WHAT YOU NEED TO DO: In the records below, the line with "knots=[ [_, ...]" opens the range and the line with "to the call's" closes it; print that range exactly and nothing else.

DATA EXTRACTS:
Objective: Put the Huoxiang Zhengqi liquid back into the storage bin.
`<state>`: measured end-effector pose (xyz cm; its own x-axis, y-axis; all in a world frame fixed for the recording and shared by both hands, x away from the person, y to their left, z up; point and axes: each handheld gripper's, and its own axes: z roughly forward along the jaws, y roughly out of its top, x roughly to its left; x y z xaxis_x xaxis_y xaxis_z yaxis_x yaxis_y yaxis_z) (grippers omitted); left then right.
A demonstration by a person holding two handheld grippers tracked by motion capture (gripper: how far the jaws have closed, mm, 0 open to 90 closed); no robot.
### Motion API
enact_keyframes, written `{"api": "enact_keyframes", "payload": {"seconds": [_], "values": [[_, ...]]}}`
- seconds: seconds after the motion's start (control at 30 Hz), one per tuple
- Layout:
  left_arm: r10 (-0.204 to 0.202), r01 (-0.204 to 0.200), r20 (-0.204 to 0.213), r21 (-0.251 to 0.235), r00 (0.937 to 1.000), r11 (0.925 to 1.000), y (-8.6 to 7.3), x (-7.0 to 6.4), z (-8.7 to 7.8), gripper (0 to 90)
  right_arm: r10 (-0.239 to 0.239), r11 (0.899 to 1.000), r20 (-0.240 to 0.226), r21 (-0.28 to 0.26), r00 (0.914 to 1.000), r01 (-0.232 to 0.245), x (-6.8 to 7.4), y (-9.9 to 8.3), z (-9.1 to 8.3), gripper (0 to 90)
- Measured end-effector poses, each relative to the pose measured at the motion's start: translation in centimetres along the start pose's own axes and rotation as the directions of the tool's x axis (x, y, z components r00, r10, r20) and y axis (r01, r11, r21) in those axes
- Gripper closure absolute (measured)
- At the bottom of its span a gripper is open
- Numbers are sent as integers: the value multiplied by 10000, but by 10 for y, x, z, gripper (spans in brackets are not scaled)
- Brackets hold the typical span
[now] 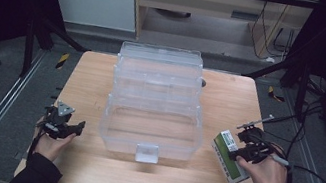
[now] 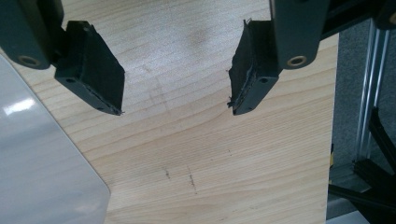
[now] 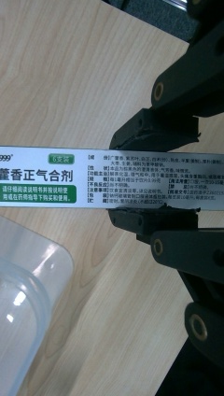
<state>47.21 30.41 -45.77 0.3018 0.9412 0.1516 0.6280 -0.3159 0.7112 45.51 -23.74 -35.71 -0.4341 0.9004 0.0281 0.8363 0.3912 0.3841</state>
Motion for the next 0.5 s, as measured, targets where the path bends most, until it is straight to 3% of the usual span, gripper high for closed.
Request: {"api": "enact_keyframes", "payload": {"seconds": [0.5], "values": [[19, -19, 7, 70, 10000, 10000, 0, -1, 1, 345, -27, 9985, 92, -549, 10000, 32, 0, 16, -25, 639]]}}
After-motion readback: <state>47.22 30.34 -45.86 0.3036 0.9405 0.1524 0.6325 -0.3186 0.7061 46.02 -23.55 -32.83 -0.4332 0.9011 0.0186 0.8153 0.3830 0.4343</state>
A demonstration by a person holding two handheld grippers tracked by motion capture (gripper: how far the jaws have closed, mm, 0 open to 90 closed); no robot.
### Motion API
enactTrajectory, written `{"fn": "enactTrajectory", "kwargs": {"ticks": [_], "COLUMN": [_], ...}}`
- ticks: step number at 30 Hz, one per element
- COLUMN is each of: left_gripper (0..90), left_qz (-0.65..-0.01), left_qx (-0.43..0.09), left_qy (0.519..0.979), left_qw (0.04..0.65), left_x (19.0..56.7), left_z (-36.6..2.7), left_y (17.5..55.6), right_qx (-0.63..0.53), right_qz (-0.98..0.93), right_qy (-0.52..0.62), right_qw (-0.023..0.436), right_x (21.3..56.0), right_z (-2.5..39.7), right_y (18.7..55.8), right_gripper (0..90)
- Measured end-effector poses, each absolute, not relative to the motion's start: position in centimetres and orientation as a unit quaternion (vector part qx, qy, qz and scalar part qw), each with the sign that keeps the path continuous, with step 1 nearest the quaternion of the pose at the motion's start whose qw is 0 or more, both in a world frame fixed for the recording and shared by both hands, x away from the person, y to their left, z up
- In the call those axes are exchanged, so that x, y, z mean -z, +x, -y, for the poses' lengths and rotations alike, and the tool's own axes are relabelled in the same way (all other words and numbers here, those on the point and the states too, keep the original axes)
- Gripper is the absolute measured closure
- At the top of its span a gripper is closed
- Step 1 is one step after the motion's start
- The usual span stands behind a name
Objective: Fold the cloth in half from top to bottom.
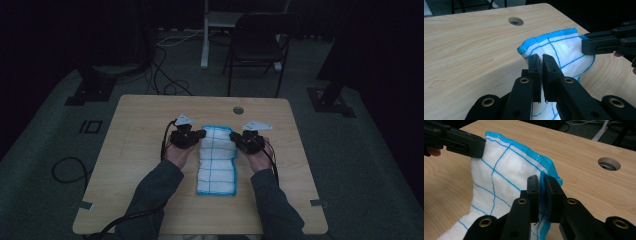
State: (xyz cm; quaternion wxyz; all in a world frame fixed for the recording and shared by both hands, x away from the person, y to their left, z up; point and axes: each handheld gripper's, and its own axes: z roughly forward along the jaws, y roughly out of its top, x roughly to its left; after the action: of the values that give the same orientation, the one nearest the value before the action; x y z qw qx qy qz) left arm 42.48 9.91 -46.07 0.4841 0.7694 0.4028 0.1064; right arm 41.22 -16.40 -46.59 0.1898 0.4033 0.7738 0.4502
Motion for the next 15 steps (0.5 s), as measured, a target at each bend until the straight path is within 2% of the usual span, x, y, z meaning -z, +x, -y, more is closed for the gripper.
{"fn": "enactTrajectory", "kwargs": {"ticks": [15], "left_gripper": [86.7], "left_qz": [-0.403], "left_qx": [-0.097], "left_qy": [0.762], "left_qw": [0.497], "left_x": [46.3], "left_z": [-10.9], "left_y": [40.6], "right_qx": [-0.465], "right_qz": [-0.771], "right_qy": [0.391], "right_qw": [0.191], "right_x": [46.2], "right_z": [16.1], "right_y": [39.0], "right_gripper": [83.8]}}
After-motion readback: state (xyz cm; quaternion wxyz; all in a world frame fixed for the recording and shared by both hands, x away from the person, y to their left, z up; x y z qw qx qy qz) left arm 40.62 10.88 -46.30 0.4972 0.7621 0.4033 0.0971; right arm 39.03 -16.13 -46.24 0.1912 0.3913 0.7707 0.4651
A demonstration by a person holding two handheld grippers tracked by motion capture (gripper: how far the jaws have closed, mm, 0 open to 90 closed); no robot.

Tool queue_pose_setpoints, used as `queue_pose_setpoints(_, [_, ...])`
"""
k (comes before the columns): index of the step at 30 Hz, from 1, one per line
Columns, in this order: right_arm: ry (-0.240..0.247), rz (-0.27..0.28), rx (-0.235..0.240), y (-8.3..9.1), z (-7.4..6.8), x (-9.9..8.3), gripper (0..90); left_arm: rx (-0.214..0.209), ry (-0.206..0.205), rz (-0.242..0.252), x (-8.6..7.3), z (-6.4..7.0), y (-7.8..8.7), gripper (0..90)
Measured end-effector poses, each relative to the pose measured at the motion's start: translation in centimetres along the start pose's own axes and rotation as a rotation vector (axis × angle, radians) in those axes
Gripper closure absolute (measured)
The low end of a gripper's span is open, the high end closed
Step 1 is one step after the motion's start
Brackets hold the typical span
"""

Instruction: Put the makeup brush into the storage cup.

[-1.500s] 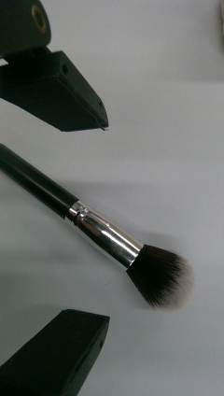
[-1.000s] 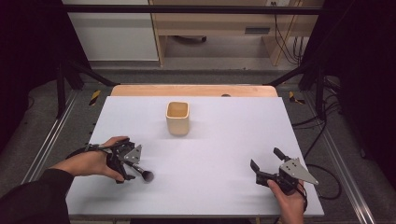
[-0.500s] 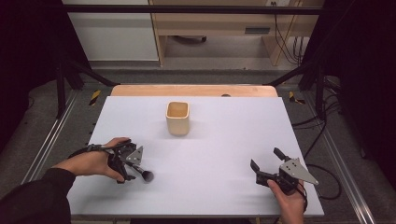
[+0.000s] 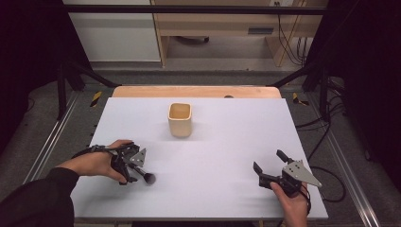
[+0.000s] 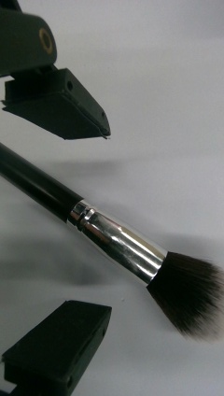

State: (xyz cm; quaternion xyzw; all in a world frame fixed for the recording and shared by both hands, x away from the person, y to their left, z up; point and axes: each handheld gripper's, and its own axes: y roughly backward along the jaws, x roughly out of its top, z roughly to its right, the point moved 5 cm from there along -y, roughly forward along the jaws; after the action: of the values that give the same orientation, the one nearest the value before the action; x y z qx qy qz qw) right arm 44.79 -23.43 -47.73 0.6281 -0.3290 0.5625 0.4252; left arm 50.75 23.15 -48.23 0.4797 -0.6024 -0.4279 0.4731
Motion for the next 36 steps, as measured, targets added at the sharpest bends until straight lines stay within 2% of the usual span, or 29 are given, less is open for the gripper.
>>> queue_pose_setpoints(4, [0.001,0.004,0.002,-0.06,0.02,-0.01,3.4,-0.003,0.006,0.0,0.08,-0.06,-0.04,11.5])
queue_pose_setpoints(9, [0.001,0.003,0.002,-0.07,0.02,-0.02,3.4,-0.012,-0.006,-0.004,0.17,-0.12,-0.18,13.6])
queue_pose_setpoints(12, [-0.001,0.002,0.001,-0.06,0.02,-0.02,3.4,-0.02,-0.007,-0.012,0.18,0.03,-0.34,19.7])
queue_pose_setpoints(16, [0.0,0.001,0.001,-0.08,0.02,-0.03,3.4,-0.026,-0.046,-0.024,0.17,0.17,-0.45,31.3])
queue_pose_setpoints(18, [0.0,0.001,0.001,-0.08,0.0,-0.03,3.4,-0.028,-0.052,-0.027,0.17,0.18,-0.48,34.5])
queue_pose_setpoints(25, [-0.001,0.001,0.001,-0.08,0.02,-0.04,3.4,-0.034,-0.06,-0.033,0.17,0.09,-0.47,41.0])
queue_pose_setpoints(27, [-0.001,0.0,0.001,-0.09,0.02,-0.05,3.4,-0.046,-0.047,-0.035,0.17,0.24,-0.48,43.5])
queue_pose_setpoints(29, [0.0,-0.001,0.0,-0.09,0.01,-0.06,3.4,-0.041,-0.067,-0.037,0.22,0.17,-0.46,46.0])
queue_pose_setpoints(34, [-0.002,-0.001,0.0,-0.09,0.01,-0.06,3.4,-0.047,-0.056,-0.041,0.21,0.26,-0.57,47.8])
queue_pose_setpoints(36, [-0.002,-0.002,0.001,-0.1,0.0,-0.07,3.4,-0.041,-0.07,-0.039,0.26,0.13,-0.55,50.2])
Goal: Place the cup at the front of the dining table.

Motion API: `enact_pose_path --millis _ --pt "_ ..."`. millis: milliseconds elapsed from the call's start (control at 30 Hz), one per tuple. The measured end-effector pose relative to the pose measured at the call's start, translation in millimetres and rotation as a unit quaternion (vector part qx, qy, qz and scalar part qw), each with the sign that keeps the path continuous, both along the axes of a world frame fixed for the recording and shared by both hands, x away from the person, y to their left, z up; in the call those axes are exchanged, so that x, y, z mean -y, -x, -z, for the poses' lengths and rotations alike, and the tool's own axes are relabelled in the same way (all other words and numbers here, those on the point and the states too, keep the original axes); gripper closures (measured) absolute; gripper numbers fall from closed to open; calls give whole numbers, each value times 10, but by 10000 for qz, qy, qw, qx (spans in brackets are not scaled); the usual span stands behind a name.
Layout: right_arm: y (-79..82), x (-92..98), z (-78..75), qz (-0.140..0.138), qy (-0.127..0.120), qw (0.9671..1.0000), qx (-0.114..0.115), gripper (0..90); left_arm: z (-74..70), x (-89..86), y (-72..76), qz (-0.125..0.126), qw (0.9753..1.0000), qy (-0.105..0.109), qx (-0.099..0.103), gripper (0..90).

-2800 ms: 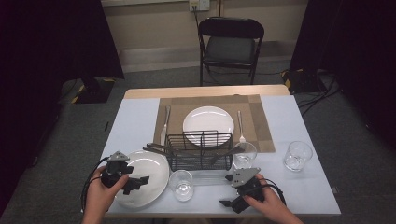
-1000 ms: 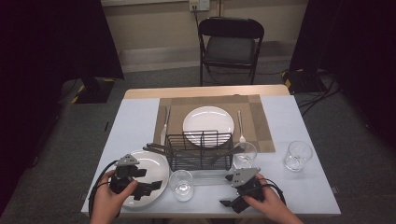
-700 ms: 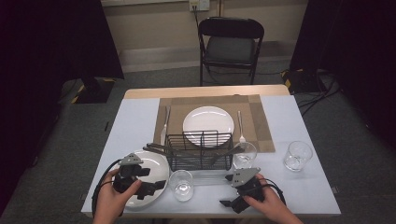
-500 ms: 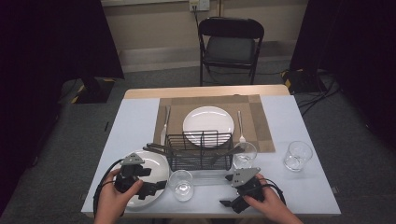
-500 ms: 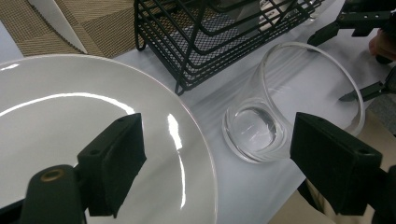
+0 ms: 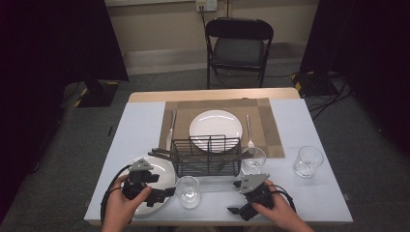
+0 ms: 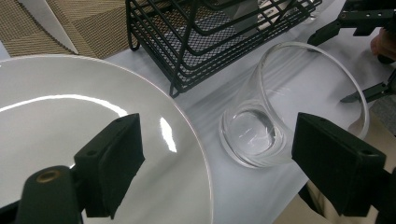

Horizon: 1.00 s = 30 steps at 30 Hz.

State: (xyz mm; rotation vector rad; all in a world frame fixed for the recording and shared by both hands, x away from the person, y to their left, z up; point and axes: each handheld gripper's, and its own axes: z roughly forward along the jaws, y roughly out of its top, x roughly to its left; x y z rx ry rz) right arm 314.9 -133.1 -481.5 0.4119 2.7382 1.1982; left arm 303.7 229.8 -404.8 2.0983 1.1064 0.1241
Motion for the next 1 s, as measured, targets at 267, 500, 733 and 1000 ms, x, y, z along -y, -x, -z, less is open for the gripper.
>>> enact_pose_path --millis 267,500,733,1000 --pt "0 0 0 -1 -1 10000 -3 139 -66 -4 5 -54 9999 97 79 162" --pt "0 0 0 1 1 10000 -1 139 -51 41 -4 -51 9999 137 45 162" --pt "0 0 0 0 0 10000 0 139 -26 67 -10 34 9999 75 111 160" --pt "1 0 0 1 0 10000 3 139 -15 114 0 128 9998 -14 151 160"
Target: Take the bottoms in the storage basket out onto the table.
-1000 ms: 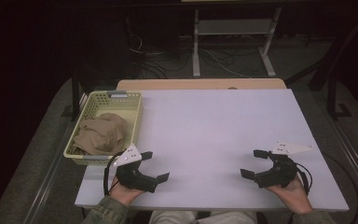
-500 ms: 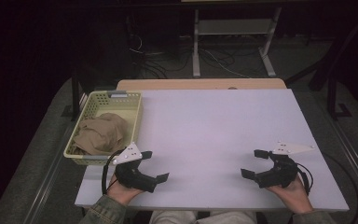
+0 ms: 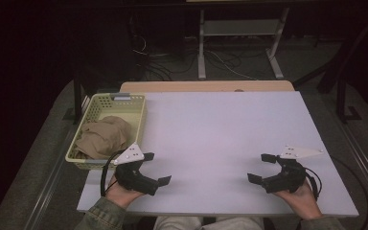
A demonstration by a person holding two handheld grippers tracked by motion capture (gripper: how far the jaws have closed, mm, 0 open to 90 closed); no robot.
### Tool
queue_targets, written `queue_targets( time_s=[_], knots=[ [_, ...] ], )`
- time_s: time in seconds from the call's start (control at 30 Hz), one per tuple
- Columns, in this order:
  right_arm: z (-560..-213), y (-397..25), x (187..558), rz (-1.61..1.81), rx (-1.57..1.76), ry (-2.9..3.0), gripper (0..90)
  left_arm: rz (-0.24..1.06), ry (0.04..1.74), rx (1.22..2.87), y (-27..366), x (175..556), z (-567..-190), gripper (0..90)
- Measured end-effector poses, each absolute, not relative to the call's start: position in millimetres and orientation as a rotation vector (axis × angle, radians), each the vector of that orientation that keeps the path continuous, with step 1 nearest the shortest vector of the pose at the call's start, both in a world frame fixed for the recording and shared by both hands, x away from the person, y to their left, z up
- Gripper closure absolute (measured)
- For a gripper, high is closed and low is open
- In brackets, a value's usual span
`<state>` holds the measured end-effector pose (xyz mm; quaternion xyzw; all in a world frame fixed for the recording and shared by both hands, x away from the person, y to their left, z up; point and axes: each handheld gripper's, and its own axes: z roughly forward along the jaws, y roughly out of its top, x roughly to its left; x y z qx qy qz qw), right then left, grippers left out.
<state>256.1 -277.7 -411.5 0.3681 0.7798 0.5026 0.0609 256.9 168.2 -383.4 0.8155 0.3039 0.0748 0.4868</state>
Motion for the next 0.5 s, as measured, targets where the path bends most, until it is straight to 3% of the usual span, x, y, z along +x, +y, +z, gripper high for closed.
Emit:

SOLUTION:
queue_targets, written `queue_targets( time_s=[_], knots=[ [_, ...] ], )`
- time_s: time in seconds from the call's start (control at 30 Hz), one per tuple
- Columns, in this order:
  right_arm: z (-560..-213), y (-397..25), x (187..558), rz (-1.61..1.81), rx (-1.57..1.76), ry (-2.9..3.0), gripper (0..90)
  left_arm: rz (-0.24..1.06), ry (0.04..1.74), rx (1.22..2.87), y (-27..366), x (175..556), z (-567..-190), gripper (0..90)
- Measured end-effector poses, each absolute, not relative to the call's start: position in millimetres and orientation as a rotation vector (axis × angle, radians), each the vector of that orientation that keeps the path continuous, with step 1 nearest the shortest vector of the pose at the call's start, both in a world frame fixed for the recording and shared by both hands, x away from the person, y to their left, z up

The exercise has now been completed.